The `analyze` subcommand is used to sweep through PA or GenAI-Perf stimulus allowing the user to profile multiple scenarios with a single command. A sub-directory is created for each scenario profiled in the artifacts directory which contains all the same files (input stimulus, output JSON and CSV) as the equivalent profile command.

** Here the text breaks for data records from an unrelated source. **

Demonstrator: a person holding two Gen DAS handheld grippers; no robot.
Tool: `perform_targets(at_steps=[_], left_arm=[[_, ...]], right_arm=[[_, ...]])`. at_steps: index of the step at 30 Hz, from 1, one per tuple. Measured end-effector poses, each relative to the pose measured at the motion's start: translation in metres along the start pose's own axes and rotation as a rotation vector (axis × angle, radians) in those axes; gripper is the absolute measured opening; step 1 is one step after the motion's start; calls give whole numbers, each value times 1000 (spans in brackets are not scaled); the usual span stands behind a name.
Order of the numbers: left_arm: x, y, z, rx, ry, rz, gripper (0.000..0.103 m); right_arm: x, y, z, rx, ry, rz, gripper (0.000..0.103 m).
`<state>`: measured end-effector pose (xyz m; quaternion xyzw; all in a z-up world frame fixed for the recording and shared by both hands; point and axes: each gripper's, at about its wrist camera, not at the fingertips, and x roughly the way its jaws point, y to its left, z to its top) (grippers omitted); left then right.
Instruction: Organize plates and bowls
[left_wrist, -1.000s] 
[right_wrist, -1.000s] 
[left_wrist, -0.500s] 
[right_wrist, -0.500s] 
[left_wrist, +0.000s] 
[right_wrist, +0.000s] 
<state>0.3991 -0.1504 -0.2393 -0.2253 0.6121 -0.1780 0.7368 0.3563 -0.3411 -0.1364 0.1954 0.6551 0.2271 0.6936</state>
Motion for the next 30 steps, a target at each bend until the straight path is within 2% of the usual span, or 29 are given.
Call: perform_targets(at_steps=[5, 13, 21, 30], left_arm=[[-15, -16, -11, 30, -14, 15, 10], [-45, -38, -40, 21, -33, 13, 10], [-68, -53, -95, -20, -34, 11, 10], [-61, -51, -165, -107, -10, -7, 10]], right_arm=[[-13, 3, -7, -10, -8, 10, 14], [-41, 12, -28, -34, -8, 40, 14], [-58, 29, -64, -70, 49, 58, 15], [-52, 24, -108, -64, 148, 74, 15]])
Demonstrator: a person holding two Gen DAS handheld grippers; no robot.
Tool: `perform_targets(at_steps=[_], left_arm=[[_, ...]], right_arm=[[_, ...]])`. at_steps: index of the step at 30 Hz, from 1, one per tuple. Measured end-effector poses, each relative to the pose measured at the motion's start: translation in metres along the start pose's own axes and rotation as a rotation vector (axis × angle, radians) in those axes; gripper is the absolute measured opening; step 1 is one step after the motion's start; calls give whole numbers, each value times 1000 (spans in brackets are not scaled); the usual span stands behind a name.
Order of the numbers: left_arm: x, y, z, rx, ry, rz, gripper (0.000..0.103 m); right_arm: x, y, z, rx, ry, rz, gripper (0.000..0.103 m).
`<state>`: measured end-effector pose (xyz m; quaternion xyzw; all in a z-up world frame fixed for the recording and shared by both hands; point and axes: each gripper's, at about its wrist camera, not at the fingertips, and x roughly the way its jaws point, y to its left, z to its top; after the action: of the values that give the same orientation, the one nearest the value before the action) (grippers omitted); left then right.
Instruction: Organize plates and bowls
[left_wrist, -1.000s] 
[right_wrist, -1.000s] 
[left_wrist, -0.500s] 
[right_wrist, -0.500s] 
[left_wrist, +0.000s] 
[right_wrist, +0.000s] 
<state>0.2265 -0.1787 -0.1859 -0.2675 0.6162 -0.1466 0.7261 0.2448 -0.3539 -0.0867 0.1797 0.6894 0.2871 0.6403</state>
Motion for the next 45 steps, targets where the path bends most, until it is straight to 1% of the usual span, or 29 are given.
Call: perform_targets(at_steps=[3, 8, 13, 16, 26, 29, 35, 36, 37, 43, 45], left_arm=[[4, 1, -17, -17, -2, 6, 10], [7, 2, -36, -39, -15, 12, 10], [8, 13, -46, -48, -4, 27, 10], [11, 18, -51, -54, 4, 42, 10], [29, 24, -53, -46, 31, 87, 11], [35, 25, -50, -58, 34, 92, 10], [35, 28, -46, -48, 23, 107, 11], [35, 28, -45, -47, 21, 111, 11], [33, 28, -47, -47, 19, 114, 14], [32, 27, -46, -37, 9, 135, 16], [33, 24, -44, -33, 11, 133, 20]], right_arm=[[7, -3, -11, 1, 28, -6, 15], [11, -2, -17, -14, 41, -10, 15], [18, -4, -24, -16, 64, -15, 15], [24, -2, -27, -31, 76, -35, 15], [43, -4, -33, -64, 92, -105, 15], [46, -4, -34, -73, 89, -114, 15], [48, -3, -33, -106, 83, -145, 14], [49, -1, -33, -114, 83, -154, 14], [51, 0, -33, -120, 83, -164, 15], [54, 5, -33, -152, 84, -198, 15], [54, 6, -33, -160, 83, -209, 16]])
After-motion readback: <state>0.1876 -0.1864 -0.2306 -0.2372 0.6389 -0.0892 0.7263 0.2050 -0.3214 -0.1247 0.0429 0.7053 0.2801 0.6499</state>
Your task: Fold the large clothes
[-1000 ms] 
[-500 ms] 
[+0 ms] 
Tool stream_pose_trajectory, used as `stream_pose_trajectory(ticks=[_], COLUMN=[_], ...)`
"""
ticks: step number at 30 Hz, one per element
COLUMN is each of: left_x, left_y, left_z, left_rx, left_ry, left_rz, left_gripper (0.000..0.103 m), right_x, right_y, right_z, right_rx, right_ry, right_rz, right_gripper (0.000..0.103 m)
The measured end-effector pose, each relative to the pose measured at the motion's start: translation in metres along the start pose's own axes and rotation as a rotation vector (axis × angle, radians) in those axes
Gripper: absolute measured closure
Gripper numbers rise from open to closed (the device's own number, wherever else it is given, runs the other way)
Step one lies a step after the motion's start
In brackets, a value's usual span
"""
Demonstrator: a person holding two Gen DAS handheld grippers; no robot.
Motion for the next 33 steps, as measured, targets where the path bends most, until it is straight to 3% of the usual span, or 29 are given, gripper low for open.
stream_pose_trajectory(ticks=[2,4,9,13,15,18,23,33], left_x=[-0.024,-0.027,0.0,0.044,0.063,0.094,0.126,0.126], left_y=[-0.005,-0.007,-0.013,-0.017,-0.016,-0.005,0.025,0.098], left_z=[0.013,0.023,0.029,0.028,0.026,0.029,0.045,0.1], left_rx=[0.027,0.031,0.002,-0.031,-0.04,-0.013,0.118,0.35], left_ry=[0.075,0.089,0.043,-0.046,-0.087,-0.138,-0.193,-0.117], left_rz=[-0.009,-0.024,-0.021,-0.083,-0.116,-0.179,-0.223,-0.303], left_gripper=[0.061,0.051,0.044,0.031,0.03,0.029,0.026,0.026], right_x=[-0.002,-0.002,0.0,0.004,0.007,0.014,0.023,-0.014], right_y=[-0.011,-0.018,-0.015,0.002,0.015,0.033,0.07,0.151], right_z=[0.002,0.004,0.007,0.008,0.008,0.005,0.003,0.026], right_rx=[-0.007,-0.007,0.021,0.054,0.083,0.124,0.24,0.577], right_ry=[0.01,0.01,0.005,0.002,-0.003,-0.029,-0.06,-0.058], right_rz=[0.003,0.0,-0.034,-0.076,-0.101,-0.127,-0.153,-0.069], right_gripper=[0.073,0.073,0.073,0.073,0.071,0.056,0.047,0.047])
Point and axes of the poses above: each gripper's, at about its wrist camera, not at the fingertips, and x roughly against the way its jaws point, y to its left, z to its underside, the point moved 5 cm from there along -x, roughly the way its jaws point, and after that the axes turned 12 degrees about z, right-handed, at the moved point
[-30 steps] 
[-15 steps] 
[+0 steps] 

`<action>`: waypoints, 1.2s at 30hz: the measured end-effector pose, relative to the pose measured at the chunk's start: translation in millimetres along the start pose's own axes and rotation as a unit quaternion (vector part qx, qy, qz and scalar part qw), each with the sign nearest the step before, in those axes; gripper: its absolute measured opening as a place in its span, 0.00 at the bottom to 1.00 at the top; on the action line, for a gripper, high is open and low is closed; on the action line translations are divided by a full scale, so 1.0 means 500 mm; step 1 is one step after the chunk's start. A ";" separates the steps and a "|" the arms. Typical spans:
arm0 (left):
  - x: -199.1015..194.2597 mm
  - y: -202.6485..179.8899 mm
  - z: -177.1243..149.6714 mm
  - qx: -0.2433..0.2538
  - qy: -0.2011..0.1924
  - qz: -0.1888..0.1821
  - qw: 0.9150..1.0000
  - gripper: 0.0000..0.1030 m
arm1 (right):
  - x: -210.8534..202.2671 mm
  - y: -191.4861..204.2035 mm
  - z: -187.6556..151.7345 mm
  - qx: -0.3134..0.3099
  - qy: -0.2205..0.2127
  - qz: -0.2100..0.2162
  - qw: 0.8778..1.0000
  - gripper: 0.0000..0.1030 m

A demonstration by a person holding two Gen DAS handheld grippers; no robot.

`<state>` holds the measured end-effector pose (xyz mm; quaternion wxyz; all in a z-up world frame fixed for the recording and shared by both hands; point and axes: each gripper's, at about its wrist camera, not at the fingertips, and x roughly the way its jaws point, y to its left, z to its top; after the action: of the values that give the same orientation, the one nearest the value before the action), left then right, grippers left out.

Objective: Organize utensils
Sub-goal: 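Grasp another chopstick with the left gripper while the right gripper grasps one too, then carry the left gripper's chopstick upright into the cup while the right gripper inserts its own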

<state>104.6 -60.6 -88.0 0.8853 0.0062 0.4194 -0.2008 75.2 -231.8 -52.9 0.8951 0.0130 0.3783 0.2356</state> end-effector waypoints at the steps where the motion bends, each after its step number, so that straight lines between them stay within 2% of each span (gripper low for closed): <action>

In addition, a top-level CSV report is created which summerizes the results for all the scenarios run.

## Analyze CLI
The `analyze` subcommand uses the same CLI options as `profile` with the following additional options, which are used to specify the type and ranges of the stimulus you wish to sweep:

#### `--sweep-type` - The type of stimulus you wish the sweep over
The currently support stimulus values are `concurrency`, `request_rate`, `input_sequence_length`, and `num_dataset_entries`

#### `--sweep-range` - The range over which the stimulus will be swept
This can be represented as `min:max` or `min:max:step`. If a `step` is not specified then we assume the range to be min/max for power-of-2 values. For example, `8:256`, would sweep `8,16,32,64,128,256`

#### `--sweep-list` - A comma-separated list of values that stimulus will be swept over

### CLI Examples
```bash
genai-perf analyze -m <model> --sweep-type concurrency --sweep-range 1:256
```
This will sweep over concurrencies of 1,2,4,8,16,32,64,128, and 256

```bash
genai-perf analyze -m <model> --sweep-type request_rate --sweep-range 100:500:50
```
This will sweep over request rate at values of 100,150,...450,500
```bash
genai-perf analyze -m <model> --sweep-type input_sequence_length --sweep-list 100,150,200,400
```
This will sweep over ISL for values of 100,150,200 and 400

## Artifact Directories and Summary CSV Report

As when running `profile`, an artifact directory will be created for each scenario profiled. The name of the artifact directory is:
`<model_name>-<service-kind>-<backend>-<sweep_type><sweep_value>`

### Example
For this command:
```bash
genai-perf analyze -m gpt2 --service-kind triton --backend vllm --sweep-type num_dataset_entries --sweep-range 100:200:50
```

The following artifact directories would be created:
```bash
artifacts/gpt2-triton-vllm-num_dataset_entries100/
artifacts/gpt2-triton-vllm-num_dataset_entries150/
artifacts/gpt2-triton-vllm-num_dataset_entries200/
```

Each artifact directory contains the `inputs.json`, `profile_export.json`, and `profile_export_genai_perf.csv` just like it would if you ran `profile` individually for each scenario.

## Summary Report CSV
In the CWD a summary report CSV (`analyze_export_genai_perf.csv`) is created. In the first table, each row is a different scenario profiled while the columns show p99 perf metrics. In the second table, the rows are again scenario's profiled, while the columns are p99 GPU telemetry metrics.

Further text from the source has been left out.